That is a simple scene, reader. But it is almost
certain that you, too, have been in love—perhaps,
even, more than once, though you may not choose to
say so to all your feminine friends. If so, you
will no more think the slight words, the timid looks,
the tremulous touches, by which two human souls approach
each other gradually, like two little quivering rain-streams,
before they mingle into one—you will no
more think these things trivial than you will think
the first-detected signs of coming spring trivial,
though they be but a faint indescribable something
in the air and in the song of the birds, and the tiniest
perceptible budding on the hedge-row branches.
Those slight words and looks and touches are part
of the soul’s language; and the finest language,
I believe, is chiefly made up of unimposing words,
such as “light,” “sound,”
“stars,” “music”—words
really not worth looking at, or hearing, in themselves,
any more than “chips” or “sawdust.”
It is only that they happen to be the signs of something
unspeakably great and beautiful. I am of opinion
that love is a great and beautiful thing too, and
if you agree with me, the smallest signs of it will
not be chips and sawdust to you: they will rather
be like those little words, “light” and
“music,” stirring the long-winding fibres
of your memory and enriching your present with your
most precious past.
Chapter LI
Sunday Morning
Lisbeth’s touch of rheumatism could not
be made to appear serious enough to detain Dinah another
night from the Hall Farm, now she had made up her
mind to leave her aunt so soon, and at evening the
friends must part. “For a long while,”
Dinah had said, for she had told Lisbeth of her resolve.
“Then it’ll be for all my life, an’
I shall ne’er see thee again,” said Lisbeth.
“Long while! I’n got no long while
t’ live. An’ I shall be took bad
an’ die, an’ thee canst ne’er come
a-nigh me, an’ I shall die a-longing for thee.”
That had been the key-note of her wailing talk all
day; for Adam was not in the house, and so she put
no restraint on her complaining. She had tried
poor Dinah by returning again and again to the question,
why she must go away; and refusing to accept reasons,
which seemed to her nothing but whim and “contrairiness”;
and still more, by regretting that she “couldna’
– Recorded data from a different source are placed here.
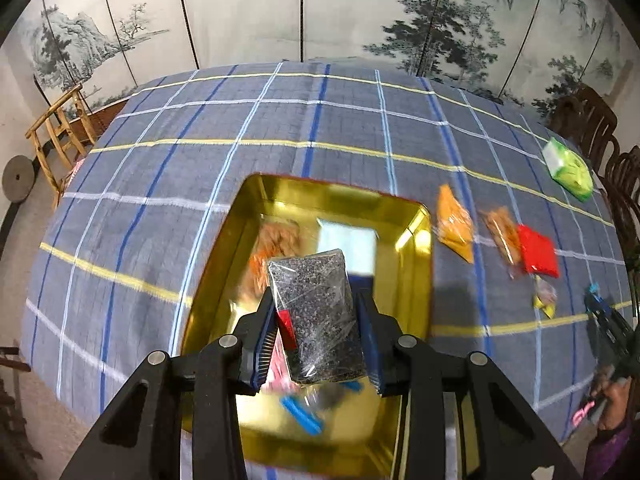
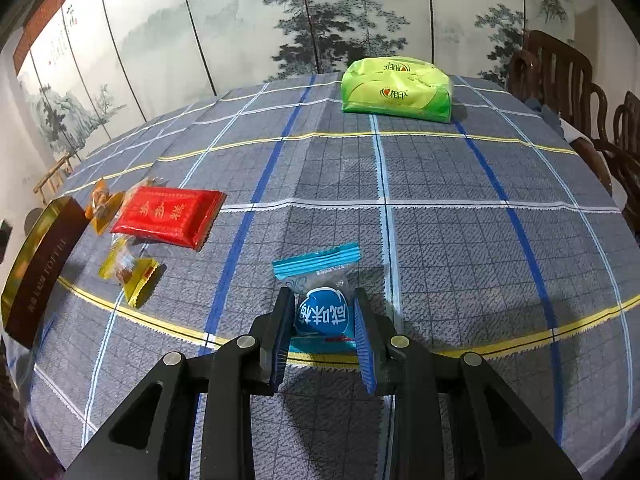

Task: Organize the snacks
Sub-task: 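Lower the dark candy bag into the gold tin and open the left tool, then carry the blue candy into the tin and open the right tool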

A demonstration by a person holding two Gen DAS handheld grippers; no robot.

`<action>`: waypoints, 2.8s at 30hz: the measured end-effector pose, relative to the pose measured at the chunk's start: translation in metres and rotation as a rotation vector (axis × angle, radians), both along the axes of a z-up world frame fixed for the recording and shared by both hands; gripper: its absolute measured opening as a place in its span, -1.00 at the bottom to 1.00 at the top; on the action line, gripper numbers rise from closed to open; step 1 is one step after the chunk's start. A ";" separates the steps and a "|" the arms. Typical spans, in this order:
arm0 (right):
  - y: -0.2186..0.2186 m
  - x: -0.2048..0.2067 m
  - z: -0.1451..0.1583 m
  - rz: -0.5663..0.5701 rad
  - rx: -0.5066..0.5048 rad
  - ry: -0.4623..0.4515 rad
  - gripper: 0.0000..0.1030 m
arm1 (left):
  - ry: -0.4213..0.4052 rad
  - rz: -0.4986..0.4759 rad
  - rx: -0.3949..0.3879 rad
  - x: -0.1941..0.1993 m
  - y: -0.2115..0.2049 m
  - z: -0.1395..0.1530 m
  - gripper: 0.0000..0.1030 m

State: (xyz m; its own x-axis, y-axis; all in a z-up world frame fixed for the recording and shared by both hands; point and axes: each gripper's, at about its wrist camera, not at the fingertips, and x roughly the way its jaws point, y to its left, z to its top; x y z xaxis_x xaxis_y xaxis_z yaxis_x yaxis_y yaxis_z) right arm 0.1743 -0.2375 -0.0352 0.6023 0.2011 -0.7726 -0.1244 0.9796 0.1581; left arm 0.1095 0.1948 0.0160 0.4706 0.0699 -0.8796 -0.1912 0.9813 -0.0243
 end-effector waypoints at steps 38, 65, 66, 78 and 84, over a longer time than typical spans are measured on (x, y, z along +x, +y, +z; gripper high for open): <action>0.004 0.000 0.000 -0.003 -0.023 0.000 -0.41 | -0.019 -0.051 0.102 0.070 0.012 -0.042 -0.32; 0.108 -0.040 0.070 0.200 0.129 -0.082 -0.41 | -0.148 0.053 0.101 -0.142 -0.016 0.000 0.22; 0.127 -0.040 0.077 0.235 0.139 -0.088 -0.41 | -0.146 0.058 0.100 -0.145 -0.013 -0.001 0.25; 0.305 -0.033 0.094 0.533 0.157 -0.072 -0.41 | -0.141 0.078 0.109 -0.170 0.010 -0.003 0.26; 0.353 -0.016 0.081 0.573 0.113 -0.036 -0.41 | -0.150 0.076 0.095 -0.175 0.016 -0.003 0.26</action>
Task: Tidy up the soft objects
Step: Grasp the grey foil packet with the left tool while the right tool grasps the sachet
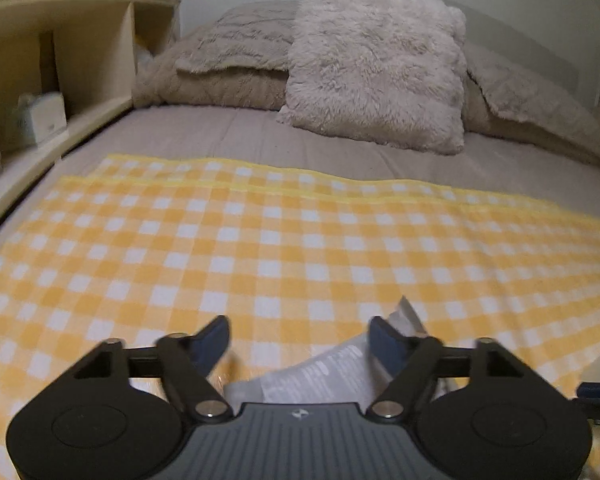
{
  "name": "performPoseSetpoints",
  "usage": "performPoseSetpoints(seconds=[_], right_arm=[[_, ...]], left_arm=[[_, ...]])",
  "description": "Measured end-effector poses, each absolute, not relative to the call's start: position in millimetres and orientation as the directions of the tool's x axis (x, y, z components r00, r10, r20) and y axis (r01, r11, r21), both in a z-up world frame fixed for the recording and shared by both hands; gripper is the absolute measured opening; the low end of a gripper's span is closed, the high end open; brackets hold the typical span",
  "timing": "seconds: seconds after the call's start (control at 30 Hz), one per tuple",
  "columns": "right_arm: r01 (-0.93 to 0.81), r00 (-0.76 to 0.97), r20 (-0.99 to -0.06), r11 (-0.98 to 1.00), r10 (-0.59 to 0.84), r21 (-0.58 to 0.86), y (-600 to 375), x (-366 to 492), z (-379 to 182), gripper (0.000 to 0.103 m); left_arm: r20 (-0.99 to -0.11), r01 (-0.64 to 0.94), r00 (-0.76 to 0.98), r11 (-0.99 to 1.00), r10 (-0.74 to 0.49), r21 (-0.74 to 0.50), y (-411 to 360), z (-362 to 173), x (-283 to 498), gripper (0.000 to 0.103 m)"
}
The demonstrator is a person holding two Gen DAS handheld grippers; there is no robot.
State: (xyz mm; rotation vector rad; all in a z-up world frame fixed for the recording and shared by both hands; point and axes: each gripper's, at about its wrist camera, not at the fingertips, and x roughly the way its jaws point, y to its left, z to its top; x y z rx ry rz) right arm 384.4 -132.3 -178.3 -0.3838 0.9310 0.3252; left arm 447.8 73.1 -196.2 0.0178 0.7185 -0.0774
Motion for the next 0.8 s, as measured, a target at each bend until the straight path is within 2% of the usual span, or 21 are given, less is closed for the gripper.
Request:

ha’ one o’ the lads” and be her daughter.
“Thee couldstna put up wi’ Seth,”
she said. “He isna cliver enough for thee,
happen, but he’d ha’ been very good t’
thee—he’s as handy as can be at doin’
things for me when I’m bad, an’ he’s
as fond o’ the Bible an’ chappellin’
as thee art thysen. But happen, thee’dst
like a husband better as isna just the cut o’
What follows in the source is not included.